Set the data down exactly as it stands, and keep its pictures out.

(Beginning of DATA PROVIDED)

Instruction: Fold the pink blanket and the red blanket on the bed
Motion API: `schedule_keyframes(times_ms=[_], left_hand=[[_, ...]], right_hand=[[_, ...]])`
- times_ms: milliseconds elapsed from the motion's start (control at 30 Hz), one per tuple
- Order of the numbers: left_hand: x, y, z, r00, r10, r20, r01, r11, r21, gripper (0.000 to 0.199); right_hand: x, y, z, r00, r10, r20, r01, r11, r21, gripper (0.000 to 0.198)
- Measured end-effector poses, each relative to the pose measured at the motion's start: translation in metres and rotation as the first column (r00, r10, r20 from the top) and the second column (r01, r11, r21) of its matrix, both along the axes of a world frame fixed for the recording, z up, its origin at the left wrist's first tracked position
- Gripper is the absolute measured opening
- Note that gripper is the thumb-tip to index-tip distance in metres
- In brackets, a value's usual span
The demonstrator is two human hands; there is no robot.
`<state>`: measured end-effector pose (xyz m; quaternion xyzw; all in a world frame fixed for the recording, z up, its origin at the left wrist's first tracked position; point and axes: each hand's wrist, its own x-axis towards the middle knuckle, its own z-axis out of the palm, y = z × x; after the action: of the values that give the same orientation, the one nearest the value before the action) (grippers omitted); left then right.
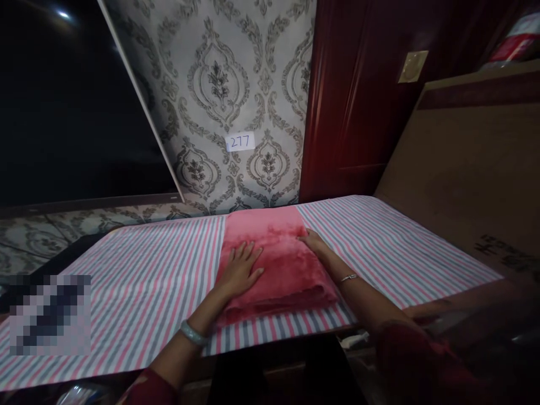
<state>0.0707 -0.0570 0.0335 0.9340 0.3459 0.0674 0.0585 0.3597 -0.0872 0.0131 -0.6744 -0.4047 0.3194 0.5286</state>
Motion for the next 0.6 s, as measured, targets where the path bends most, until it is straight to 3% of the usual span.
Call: schedule_keyframes(times_ms=[133, 200, 267, 333, 433, 500, 600], left_hand=[[-0.001, -0.013, 0.008, 0.999, -0.038, -0.001, 0.038, 0.998, -0.055, 0.067], [-0.003, -0.023, 0.015, 0.995, -0.096, 0.011, 0.097, 0.993, -0.07, 0.066], [-0.004, -0.035, 0.018, 0.99, -0.144, 0.006, 0.144, 0.987, -0.066, 0.065], [-0.001, -0.047, 0.014, 0.989, -0.151, -0.004, 0.151, 0.988, -0.043, 0.066], [0.005, -0.059, 0.0, 0.993, -0.115, -0.002, 0.115, 0.993, -0.004, 0.069], [0.008, -0.063, -0.009, 0.995, -0.102, -0.003, 0.102, 0.995, 0.0, 0.07], [0.009, -0.067, -0.02, 0.995, -0.099, -0.006, 0.099, 0.995, -0.018, 0.069]], right_hand=[[0.005, -0.008, -0.002, 0.989, -0.074, 0.132, 0.076, 0.997, -0.013, 0.067], [0.005, -0.003, 0.01, 0.935, -0.091, 0.343, 0.083, 0.996, 0.039, 0.073], [-0.001, 0.006, 0.024, 0.771, -0.057, 0.635, 0.0, 0.996, 0.089, 0.074], [-0.012, 0.016, 0.032, 0.558, 0.015, 0.83, -0.089, 0.995, 0.041, 0.071], [-0.026, 0.029, 0.025, 0.414, 0.185, 0.891, -0.089, 0.983, -0.162, 0.068], [-0.028, 0.033, 0.011, 0.377, 0.275, 0.885, -0.059, 0.96, -0.273, 0.067], [-0.024, 0.036, -0.014, 0.365, 0.304, 0.88, -0.036, 0.949, -0.313, 0.067]])
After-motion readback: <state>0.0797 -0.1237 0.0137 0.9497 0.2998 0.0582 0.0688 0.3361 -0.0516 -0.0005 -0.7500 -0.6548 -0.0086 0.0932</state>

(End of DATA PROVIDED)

TASK SOLUTION:
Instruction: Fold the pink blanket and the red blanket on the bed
Motion API: `schedule_keyframes(times_ms=[_], left_hand=[[_, ...]], right_hand=[[_, ...]])`
- times_ms: milliseconds elapsed from the motion's start (control at 30 Hz), one per tuple
- Order of the numbers: left_hand: x, y, z, r00, r10, r20, r01, r11, r21, gripper (0.000 to 0.199); right_hand: x, y, z, r00, r10, r20, r01, r11, r21, gripper (0.000 to 0.198)
- Measured end-effector poses, each relative to the pose measured at the motion's start: translation in metres and rotation as the first column (r00, r10, r20 from the top) and the second column (r01, r11, r21) of its matrix, both along the axes of a world frame fixed for the recording, z up, its origin at the left wrist's first tracked position
- Gripper is the absolute measured opening
- Note that gripper is the thumb-tip to index-tip distance in metres
- In brackets, a value's usual span
The demonstrator is two human hands; there is no robot.
`<state>`: measured end-effector pose (xyz m; quaternion xyzw; all in a world frame fixed for the recording, z up, its origin at the left wrist's first tracked position; point and axes: each hand's wrist, its own x-axis towards the middle knuckle, its own z-axis out of the palm, y = z × x; after the action: of the values that give the same orientation, the one nearest the value before the action) (grippers omitted); left then right.
<state>0.0707 -0.0570 0.0335 0.9340 0.3459 0.0674 0.0585 0.3597 -0.0872 0.0131 -0.6744 -0.4047 0.3194 0.5286</state>
Motion for the next 0.6 s, as measured, targets where the path bends most, until it is straight to 3% of the usual span.
Call: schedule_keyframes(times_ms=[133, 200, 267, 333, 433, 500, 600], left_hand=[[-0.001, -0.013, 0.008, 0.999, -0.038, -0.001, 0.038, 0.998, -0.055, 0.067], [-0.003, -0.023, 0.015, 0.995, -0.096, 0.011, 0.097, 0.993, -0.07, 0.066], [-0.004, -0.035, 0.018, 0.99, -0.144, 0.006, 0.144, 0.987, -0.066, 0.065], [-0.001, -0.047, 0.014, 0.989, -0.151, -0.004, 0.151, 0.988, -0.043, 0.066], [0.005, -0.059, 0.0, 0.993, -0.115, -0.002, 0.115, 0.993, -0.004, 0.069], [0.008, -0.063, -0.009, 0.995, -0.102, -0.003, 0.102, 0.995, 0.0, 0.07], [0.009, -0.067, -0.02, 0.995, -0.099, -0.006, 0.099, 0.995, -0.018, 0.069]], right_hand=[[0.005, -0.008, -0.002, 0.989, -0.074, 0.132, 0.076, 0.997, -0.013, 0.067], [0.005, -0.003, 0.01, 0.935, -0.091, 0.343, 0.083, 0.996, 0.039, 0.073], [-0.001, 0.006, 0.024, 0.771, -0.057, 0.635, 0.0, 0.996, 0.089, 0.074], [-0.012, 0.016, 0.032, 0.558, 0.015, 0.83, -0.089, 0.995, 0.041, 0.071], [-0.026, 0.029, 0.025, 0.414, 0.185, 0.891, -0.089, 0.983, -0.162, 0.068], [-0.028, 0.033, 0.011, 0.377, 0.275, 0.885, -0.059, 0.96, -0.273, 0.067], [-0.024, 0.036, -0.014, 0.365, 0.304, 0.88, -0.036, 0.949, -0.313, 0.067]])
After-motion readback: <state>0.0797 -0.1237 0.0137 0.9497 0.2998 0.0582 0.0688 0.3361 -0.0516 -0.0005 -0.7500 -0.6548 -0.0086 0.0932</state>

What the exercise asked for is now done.